I think and hope I’m right by saying that Wells Fargo is doing ok. Here in Charlotte they are keeping there 4 huge buildings. However they are not using the 5th building ( a 52 story just completed). Jim thank you for the incite on citigroup, I did laugh when I heard that news.
With Larry Summers and Tim Geithner at the helm, I would not expect otherwise. Am I being too political?
http://www.pbs.org/wgbh/pages/frontline/meltdown/view/
You could probably write the same article about BofA(bought Countrywide and Lehman) and Wells Fargo(bought Wachovia). Both banks built their empires on volcanoes(although not as big a volcano as Citi did).
JP Morgan has their own time bomb they’re sitting on…they’re short 40% of the entire Comex Silver market or 200 million ounces.
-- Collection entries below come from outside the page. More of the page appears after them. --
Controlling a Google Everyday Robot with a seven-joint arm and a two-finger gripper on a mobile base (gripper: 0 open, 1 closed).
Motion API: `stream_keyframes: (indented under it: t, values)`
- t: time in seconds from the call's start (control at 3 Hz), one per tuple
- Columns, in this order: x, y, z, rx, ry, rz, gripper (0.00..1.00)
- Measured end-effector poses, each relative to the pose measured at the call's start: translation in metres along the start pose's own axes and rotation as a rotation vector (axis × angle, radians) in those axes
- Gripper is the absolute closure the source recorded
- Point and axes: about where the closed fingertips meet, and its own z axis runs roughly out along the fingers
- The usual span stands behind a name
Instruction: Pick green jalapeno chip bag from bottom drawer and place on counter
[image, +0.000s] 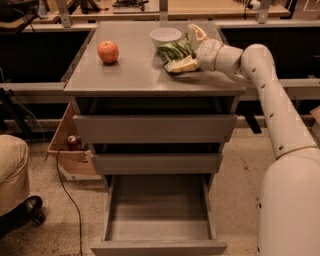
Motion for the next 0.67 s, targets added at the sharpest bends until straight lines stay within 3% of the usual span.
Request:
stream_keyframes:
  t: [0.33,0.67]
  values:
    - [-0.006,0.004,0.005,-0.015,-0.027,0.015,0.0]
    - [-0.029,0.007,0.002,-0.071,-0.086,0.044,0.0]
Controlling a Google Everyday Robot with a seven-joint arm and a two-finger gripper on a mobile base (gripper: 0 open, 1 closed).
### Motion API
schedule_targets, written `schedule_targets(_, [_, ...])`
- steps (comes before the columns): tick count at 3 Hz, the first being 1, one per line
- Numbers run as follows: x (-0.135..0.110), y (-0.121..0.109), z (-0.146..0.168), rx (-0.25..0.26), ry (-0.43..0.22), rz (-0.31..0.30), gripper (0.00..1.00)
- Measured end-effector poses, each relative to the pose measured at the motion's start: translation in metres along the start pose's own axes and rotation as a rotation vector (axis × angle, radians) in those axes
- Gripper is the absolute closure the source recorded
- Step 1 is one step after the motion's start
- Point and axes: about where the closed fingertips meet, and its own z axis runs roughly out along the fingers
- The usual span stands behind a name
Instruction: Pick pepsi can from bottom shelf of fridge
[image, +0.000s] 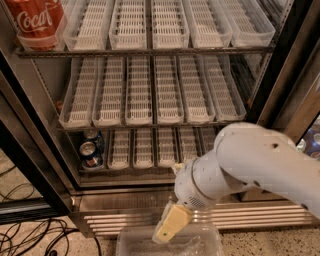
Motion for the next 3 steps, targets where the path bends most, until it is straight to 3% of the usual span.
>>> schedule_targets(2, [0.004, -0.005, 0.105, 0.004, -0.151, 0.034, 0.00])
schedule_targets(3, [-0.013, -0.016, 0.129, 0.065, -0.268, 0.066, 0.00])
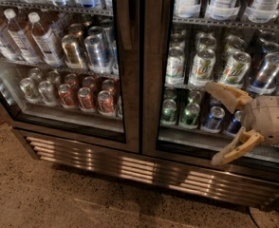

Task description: Open right fridge door

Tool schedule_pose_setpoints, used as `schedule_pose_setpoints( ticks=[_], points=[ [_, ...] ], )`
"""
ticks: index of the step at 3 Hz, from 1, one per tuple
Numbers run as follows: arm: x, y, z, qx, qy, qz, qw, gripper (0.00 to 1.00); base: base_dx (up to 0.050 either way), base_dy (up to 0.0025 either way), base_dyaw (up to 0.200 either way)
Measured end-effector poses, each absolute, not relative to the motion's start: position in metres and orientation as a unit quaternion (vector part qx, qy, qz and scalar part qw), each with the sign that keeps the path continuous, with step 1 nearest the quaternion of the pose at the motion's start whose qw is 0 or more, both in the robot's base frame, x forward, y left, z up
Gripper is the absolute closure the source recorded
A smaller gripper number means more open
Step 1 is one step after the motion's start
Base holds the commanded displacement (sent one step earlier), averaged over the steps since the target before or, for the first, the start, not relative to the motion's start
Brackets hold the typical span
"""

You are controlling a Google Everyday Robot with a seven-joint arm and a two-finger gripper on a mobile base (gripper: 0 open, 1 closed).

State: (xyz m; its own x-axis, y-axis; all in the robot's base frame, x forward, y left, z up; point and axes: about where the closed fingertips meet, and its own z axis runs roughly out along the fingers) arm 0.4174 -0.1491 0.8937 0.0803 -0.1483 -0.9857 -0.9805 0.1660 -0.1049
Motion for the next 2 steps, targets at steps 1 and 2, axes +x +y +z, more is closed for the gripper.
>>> schedule_pose_setpoints(
  ticks=[1,2],
  points=[
    [0.414,-0.143,0.906,-0.513,0.538,0.405,0.532,0.0,0.0,0.0,0.0],
    [0.403,-0.143,0.932,-0.517,0.524,0.398,0.548,0.0,0.0,0.0,0.0]
  ],
)
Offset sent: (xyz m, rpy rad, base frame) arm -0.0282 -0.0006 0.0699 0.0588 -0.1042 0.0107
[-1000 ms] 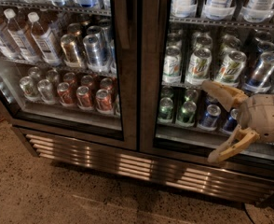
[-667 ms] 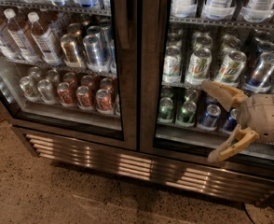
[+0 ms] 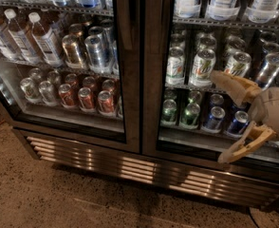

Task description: Open right fridge door

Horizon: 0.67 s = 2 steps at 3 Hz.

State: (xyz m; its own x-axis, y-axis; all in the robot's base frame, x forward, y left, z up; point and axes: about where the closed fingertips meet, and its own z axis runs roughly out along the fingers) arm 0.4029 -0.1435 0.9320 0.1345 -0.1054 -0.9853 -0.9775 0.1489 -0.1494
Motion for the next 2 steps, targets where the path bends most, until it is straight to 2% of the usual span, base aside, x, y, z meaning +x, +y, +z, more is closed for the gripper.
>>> schedule_pose_setpoints(
  ticks=[2],
  points=[
    [0.3922,-0.1445,0.9534,-0.521,0.513,0.388,0.561,0.0,0.0,0.0,0.0]
  ],
)
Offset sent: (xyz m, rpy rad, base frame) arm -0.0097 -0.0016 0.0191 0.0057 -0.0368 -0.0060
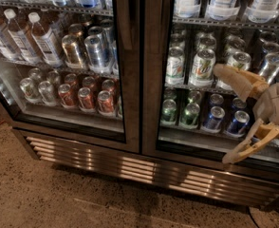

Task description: Open right fridge door

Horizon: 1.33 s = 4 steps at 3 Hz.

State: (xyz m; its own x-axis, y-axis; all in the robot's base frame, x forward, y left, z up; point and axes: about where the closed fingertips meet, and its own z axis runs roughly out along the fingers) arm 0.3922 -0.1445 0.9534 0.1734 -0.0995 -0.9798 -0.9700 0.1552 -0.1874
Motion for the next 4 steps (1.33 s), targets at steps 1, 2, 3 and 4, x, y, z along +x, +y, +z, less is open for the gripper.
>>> schedule_pose_setpoints(
  ticks=[1,2,3,4],
  points=[
    [0.385,-0.143,0.973,-0.528,0.502,0.379,0.57,0.0,0.0,0.0,0.0],
    [0.372,-0.144,1.003,-0.538,0.49,0.357,0.585,0.0,0.0,0.0,0.0],
    [0.371,-0.144,1.004,-0.539,0.49,0.357,0.586,0.0,0.049,-0.00003,0.001],
    [0.371,-0.144,1.004,-0.539,0.49,0.357,0.586,0.0,0.047,-0.00001,0.001]
  ],
)
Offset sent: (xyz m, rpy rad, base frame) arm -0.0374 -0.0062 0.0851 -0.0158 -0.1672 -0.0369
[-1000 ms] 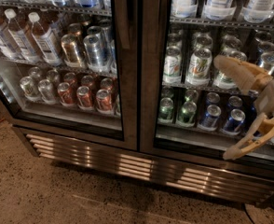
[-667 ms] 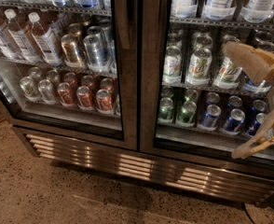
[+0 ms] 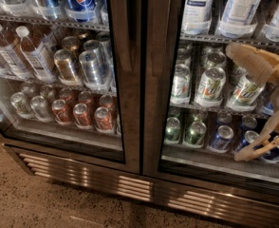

I can’t wait for that to blow up in their face.
Pandit must go!
Thank you Jim! The other night, Jim Cramer was singing Citigroup’s praises. I was more than sceptical (moreso than I normally am with Cramer’s stock picks), mostly because I just don’t see any significant growth prospects for most of the financial sector, but especially among the largest TARP banks. You just showed why I was right to be sceptical. I hope the rest of “Cramerica” reads this post.